Nie uwzględniasz wszystkich zmiennych w tym układzie.
Niech Federer wystartuje w takiej samej liczbie turniejów, wtedy masz porównanie czyste i klarowne.
Jeżeli zawodnik gra w mniejszej liczbie imprez i nawet wygeneruje więcej wygranych to i tak nie jest to wprost wykładnikiem poziomu czy osiągnięć.
Czy wydaje Ci się, że bez tej kontuzji z zeszłego roku Federer miałby dziś +2 Szlemy? Guzik by miał!
Odpoczynek i regeneracja, fizyczna i mentalna (nawet bardziej), to jeden z najważniejszych fundamentów sukcesu. Tym bardziej dla organizmu już wyeksploatowanego przez lata i dla organizmu, który te swoje lata już ma. Federer "reglamentując" starty bardzo mądrze maksymalizuje tu swoje szanse, Nadal nie daje jeszcze sobie takiego luksusu. To się musi odbijać na wynikach.
Można to sprawdzić nawet w amatorskiej mikroskali. Zagraj mecz rano i wyjdź na kolejny koło południa z kimś na swoim poziomie, ale mającym ze dwa dni bez gry. Jednostkowo można nawet wygrać, powtarzając taki "eksperyment" kilka razy już nie.
Nie umniejszam Federerowi czy nie gloryfikuję Nadala.
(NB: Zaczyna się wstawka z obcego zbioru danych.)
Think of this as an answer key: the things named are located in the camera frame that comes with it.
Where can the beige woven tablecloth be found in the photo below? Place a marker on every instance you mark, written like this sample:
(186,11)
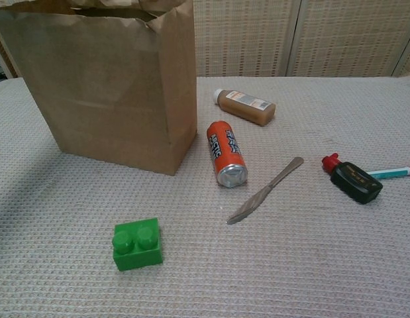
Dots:
(290,265)

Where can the orange soda can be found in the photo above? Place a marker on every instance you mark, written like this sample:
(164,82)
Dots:
(226,149)

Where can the woven folding screen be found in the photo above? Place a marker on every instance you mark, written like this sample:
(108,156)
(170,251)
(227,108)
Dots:
(244,33)

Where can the metal butter knife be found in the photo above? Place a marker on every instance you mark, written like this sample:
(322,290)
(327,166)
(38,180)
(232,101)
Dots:
(257,198)

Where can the brown juice bottle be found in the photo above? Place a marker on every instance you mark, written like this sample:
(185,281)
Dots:
(247,107)

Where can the teal marker pen red cap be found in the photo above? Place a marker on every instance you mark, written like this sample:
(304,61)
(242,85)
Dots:
(390,172)

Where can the green toy brick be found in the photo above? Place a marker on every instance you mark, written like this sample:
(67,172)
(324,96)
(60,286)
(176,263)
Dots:
(138,251)

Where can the black sauce bottle red cap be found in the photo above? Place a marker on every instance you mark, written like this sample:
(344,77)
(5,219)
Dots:
(355,182)

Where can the brown paper bag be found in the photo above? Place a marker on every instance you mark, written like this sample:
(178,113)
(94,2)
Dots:
(108,83)

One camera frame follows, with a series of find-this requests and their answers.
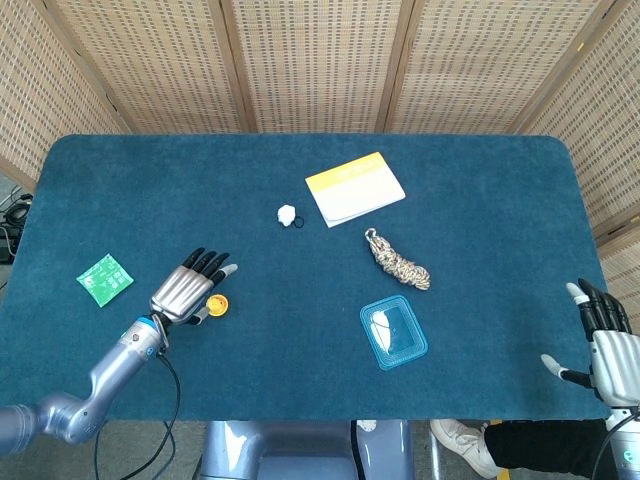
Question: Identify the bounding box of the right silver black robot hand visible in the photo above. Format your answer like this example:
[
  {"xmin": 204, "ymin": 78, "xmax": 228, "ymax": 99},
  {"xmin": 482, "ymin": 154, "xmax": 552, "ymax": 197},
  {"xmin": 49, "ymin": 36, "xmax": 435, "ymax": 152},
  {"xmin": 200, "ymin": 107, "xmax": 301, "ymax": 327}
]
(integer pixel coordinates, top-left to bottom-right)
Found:
[{"xmin": 540, "ymin": 277, "xmax": 640, "ymax": 409}]

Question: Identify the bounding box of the black trouser leg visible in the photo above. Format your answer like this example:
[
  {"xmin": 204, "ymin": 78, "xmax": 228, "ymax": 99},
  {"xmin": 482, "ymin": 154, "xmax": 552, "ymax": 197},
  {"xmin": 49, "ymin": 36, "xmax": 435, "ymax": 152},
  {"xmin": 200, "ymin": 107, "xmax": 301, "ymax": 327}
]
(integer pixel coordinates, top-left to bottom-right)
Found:
[{"xmin": 484, "ymin": 419, "xmax": 621, "ymax": 480}]

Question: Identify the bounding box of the dark blue table cloth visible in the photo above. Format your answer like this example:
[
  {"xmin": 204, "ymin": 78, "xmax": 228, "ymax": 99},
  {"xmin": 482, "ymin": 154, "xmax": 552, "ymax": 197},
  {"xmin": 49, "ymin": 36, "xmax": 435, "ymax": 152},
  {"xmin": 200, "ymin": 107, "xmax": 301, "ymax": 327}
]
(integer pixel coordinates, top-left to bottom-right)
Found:
[{"xmin": 0, "ymin": 133, "xmax": 616, "ymax": 422}]

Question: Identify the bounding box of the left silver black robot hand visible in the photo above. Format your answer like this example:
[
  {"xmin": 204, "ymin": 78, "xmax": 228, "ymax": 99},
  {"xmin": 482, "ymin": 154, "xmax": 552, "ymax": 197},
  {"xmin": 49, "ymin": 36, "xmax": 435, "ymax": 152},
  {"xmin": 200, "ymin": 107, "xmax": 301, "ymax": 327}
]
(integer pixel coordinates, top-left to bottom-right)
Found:
[{"xmin": 149, "ymin": 247, "xmax": 239, "ymax": 327}]

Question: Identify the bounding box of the woven bamboo screen panel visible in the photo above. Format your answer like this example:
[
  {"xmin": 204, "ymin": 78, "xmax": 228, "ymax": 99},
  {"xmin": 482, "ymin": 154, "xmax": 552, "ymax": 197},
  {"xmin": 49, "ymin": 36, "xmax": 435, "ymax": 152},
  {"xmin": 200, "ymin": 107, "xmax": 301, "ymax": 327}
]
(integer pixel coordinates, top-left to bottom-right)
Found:
[
  {"xmin": 377, "ymin": 0, "xmax": 619, "ymax": 135},
  {"xmin": 514, "ymin": 0, "xmax": 640, "ymax": 246},
  {"xmin": 219, "ymin": 0, "xmax": 419, "ymax": 134},
  {"xmin": 597, "ymin": 234, "xmax": 640, "ymax": 321},
  {"xmin": 0, "ymin": 0, "xmax": 131, "ymax": 194},
  {"xmin": 42, "ymin": 0, "xmax": 259, "ymax": 135}
]

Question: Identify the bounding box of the black floor cable bundle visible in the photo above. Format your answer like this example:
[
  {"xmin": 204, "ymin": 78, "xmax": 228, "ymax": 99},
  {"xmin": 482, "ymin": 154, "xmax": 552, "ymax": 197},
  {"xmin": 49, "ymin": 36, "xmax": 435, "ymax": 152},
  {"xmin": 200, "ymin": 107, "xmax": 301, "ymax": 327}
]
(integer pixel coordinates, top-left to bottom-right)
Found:
[{"xmin": 0, "ymin": 192, "xmax": 35, "ymax": 291}]

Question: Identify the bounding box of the clear blue plastic container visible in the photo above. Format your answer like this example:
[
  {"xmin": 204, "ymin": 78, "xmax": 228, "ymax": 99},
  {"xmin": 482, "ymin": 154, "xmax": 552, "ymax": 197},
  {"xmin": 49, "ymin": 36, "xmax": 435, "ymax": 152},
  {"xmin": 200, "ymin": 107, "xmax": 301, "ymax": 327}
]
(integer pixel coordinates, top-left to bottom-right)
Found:
[{"xmin": 359, "ymin": 294, "xmax": 430, "ymax": 372}]

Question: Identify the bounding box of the beige braided rope bundle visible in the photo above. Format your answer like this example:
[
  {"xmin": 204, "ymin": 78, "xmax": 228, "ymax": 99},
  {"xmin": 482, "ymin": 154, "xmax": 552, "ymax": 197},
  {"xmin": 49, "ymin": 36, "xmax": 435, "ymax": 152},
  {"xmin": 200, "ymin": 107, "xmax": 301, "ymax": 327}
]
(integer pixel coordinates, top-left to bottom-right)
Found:
[{"xmin": 364, "ymin": 227, "xmax": 432, "ymax": 291}]

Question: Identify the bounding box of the yellow and white notebook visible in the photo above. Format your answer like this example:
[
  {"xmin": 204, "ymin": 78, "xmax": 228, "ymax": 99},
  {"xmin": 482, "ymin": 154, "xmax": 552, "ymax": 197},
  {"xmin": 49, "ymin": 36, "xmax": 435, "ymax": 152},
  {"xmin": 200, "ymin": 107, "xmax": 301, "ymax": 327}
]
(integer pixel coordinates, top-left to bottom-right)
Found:
[{"xmin": 304, "ymin": 151, "xmax": 407, "ymax": 229}]

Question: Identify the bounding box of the green snack packet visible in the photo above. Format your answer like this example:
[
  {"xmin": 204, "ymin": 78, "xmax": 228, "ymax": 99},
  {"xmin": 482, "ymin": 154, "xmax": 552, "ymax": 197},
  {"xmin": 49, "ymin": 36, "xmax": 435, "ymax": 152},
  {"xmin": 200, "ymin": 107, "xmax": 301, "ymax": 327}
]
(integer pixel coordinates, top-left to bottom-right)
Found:
[{"xmin": 75, "ymin": 253, "xmax": 135, "ymax": 309}]

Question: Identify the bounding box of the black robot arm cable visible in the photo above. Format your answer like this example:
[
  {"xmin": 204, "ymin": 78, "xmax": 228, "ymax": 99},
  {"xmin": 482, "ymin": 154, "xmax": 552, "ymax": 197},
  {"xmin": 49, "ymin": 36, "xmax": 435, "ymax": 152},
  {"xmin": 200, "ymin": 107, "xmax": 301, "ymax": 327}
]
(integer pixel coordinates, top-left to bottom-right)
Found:
[{"xmin": 94, "ymin": 349, "xmax": 182, "ymax": 480}]

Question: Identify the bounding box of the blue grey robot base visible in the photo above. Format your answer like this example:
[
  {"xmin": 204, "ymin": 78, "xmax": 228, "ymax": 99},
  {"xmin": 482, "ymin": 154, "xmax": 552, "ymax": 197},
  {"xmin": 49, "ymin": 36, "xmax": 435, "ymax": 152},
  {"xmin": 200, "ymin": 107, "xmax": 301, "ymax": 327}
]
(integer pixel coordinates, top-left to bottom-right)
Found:
[{"xmin": 199, "ymin": 419, "xmax": 416, "ymax": 480}]

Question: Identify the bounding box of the white sneaker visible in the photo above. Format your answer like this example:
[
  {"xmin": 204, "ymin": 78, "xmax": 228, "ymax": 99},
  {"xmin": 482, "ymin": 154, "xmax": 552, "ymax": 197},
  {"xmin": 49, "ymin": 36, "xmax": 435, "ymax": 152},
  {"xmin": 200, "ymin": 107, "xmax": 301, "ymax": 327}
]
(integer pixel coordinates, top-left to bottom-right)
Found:
[{"xmin": 429, "ymin": 418, "xmax": 501, "ymax": 479}]

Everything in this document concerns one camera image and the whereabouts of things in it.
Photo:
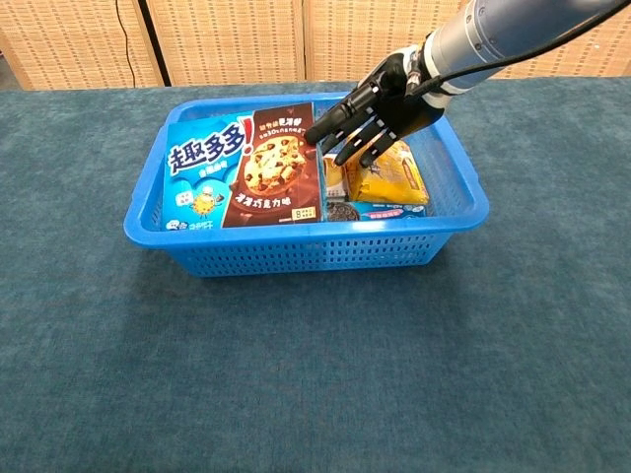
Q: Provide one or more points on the teal carpet table mat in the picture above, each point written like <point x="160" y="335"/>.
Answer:
<point x="296" y="369"/>

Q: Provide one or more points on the blue-brown cookie box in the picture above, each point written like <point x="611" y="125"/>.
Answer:
<point x="246" y="172"/>

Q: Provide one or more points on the small white cake packet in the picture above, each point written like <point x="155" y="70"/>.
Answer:
<point x="335" y="180"/>

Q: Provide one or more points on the bamboo folding screen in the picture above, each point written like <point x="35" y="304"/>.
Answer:
<point x="227" y="39"/>

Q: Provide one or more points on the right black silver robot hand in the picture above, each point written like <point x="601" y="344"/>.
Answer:
<point x="394" y="108"/>

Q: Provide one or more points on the blue plastic perforated basket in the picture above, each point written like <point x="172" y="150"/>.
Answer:
<point x="305" y="251"/>

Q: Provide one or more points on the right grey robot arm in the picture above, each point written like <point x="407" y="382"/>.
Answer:
<point x="493" y="34"/>

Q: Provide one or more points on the orange snack packet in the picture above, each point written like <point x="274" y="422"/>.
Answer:
<point x="394" y="182"/>

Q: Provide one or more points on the oreo cookie pack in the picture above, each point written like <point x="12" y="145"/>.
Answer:
<point x="384" y="212"/>

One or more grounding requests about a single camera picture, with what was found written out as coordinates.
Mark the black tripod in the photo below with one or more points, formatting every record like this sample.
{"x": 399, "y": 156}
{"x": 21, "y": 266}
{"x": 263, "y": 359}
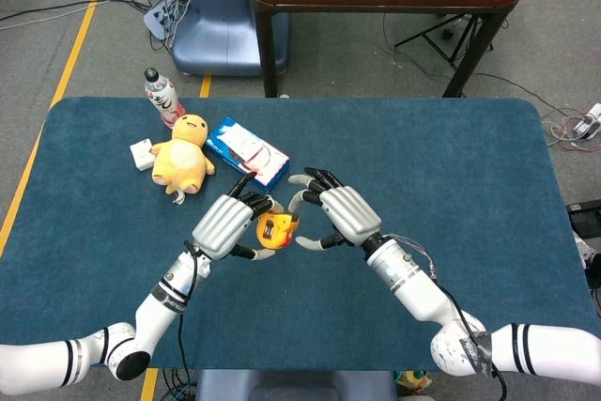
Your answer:
{"x": 446, "y": 39}

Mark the white power strip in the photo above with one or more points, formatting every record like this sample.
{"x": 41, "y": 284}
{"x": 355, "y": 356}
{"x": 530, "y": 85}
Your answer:
{"x": 157, "y": 18}

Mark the blue felt table cloth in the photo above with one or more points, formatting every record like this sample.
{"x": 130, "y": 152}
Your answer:
{"x": 422, "y": 161}

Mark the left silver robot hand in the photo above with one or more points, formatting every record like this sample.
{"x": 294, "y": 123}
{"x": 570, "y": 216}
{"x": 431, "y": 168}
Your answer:
{"x": 223, "y": 225}

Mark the black flat device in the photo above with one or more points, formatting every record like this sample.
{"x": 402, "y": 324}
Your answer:
{"x": 584, "y": 218}

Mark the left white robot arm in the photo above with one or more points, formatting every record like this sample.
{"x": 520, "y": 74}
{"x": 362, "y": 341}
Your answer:
{"x": 155, "y": 316}

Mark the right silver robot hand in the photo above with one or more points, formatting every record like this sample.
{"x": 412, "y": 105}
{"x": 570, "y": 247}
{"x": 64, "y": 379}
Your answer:
{"x": 349, "y": 215}

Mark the clear drink bottle pink label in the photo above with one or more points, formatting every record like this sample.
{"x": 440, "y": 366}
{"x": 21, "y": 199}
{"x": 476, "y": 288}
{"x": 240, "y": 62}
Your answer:
{"x": 162, "y": 100}

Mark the white power adapter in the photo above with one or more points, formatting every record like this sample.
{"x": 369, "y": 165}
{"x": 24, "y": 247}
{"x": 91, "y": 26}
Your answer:
{"x": 587, "y": 124}

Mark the small white box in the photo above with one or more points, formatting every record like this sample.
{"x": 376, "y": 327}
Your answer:
{"x": 141, "y": 154}

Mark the yellow plush toy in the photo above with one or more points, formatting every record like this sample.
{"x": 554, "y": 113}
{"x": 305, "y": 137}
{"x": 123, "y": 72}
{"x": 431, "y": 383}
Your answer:
{"x": 180, "y": 161}

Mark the blue Oreo cookie box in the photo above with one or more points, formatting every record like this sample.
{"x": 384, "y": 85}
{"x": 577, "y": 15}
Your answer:
{"x": 244, "y": 149}

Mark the yellow green small toy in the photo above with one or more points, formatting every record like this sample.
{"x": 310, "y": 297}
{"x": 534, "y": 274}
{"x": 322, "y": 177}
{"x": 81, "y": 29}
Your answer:
{"x": 413, "y": 382}

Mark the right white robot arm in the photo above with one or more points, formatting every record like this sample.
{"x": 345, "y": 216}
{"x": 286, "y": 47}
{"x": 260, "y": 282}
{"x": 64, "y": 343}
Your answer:
{"x": 422, "y": 297}

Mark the blue-grey machine stand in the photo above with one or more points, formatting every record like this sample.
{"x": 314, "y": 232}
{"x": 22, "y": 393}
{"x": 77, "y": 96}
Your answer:
{"x": 220, "y": 39}

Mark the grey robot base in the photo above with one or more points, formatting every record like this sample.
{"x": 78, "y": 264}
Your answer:
{"x": 296, "y": 387}

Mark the yellow tape measure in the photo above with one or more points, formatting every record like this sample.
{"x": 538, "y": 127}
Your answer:
{"x": 274, "y": 232}

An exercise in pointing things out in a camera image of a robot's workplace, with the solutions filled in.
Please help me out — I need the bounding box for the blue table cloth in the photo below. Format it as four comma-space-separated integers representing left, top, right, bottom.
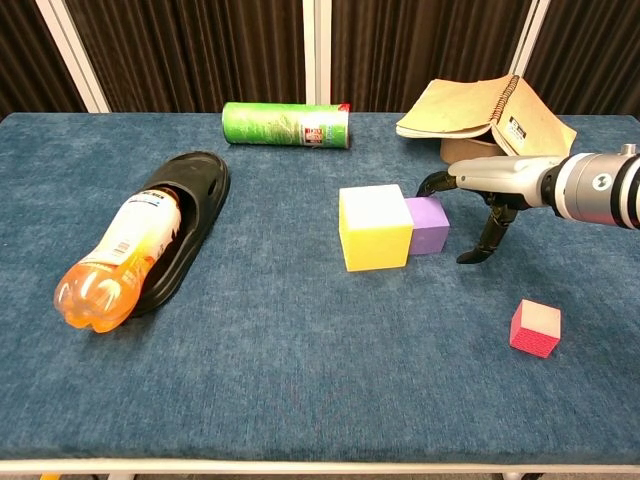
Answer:
0, 111, 640, 462

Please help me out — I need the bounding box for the white partition post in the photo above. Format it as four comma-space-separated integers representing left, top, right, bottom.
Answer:
509, 0, 554, 76
35, 0, 111, 114
302, 0, 333, 105

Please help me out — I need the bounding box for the white table frame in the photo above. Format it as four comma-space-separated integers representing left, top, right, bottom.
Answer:
0, 457, 640, 480

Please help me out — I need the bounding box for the purple foam cube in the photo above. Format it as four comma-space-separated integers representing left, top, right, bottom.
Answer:
403, 195, 451, 256

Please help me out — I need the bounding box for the orange drink plastic bottle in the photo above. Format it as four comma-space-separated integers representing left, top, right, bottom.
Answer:
53, 185, 183, 334

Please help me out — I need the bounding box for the brown spiral notebook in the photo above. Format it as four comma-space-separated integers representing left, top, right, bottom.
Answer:
395, 73, 578, 162

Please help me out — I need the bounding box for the green chips can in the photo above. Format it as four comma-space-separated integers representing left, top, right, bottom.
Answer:
221, 101, 352, 150

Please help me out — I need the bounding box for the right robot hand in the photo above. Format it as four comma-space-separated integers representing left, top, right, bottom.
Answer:
414, 155, 565, 265

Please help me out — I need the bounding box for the brown paper bowl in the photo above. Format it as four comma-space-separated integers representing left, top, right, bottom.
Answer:
439, 137, 503, 165

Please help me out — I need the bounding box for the black rubber clog shoe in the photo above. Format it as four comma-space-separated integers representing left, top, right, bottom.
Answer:
128, 151, 232, 318

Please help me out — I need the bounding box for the small pink foam cube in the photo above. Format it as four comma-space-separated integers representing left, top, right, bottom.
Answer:
508, 299, 562, 359

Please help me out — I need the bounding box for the large yellow foam cube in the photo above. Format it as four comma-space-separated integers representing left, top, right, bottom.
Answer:
338, 184, 414, 273

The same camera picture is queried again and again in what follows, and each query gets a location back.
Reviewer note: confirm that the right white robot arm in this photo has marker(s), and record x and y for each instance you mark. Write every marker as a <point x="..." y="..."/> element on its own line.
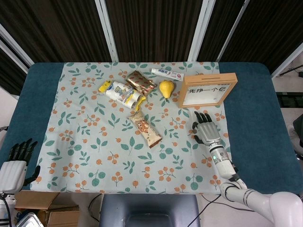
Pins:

Jak już napisałem gdzieś indziej - tych panów nie da się porównać wprost bo są z dwóch pokoleń, za duża różnica wieku jak na sport.
Niemniej trzeba mieć na uwadze, że Nadal gra na normalnych warunkach, a Federer na preferencyjnych.
To ich własne wybory, w obu przypadkach w mojej ocenie słuszne, ale niosące konsekwencje w ocenie.